Versuch macht klug! Er besucht einen Sportkurs, auf den er wirklich Bock hat - und dort auch Zugang zu anderen Kindern hat, die er nicht täglich in der Kita sieht. Natürlich mussten wir uns da ein bisschen rumprobieren, was für ihn passt. Wir organisieren Playdates. Wir sind regelmäßig gemeinsam kreativ und erschaffen etwas mit unseren Händen. Ich lese ihm Fantasiereisen vor. Er nimmt an unserem Alltag teil, wodurch wir ihm zeigen wollen, dass er wichtig ist. Er hilft also dabei, das Abendessen vorzubereiten und stopft auch mal die Wäsche in die Waschmaschine - auch wenn so alles länger dauert. Ihm gibt das viel.
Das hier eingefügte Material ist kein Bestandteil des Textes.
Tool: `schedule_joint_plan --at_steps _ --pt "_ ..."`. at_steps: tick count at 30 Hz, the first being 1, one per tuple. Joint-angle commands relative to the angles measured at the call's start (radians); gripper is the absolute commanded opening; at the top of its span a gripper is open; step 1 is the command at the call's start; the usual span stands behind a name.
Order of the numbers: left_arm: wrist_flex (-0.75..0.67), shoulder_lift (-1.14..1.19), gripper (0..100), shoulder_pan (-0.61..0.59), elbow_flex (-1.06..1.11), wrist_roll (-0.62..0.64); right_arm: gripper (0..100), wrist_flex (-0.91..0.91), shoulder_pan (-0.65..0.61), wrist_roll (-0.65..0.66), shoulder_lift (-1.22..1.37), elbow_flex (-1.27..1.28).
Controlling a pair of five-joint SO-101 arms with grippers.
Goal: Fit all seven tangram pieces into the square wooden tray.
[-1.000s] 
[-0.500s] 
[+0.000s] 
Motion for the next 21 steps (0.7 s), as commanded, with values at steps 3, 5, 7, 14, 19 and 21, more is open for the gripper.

Und: Ich lebe vor, wie ich mit anderen Menschen umgehe, wie ich über andere Menschen rede - insbesondere auch dann, wenn sie nicht dabei sind. Klingt simpel, jedoch ist das wohl der schwierigste Part. Denn klar bin ich auch mal genervt. Oder müde. Oder genervt, weil ich müde bin. Wir erinnern uns: Ich wollte gern die Angsthase-schreienden Kinder anbrüllen.
Aber meine Strategie lautet: Tief durchatmen, den Mund halten. Als ich bei meinem Sohn abends am Bett sitze, mein Herz noch etwas schmerzt, sage ich schließlich zu ihm:
"Du, weißt du, jemand, der andere Angsthase nennt, weiß vielleicht noch nicht, was echte Stärke ist. Denn andere Menschen zu beschimpfen, ist nicht besonders stark."
Ein Lächeln huscht über sein Gesicht und er schnappt sich seinen Kuscheldino. Puh, für heute geschafft.
Innerlich weiß ich, dass er noch so viel mehr lernen wird und muss. Dass das nur ein kleiner Teil der Wahrheit ist. Dass es okay ist, Angst zu haben, Dass es mutig ist, sich selbst treu zu bleiben und zu sagen: "Hey, ich kann das noch nicht." Ich bin aber zuversichtlich, dass seine Rüstung mit der Zeit immer dicker und dicker wird.
Wahre Stärke wächst wohl ein Lebenlang. Auch in mir.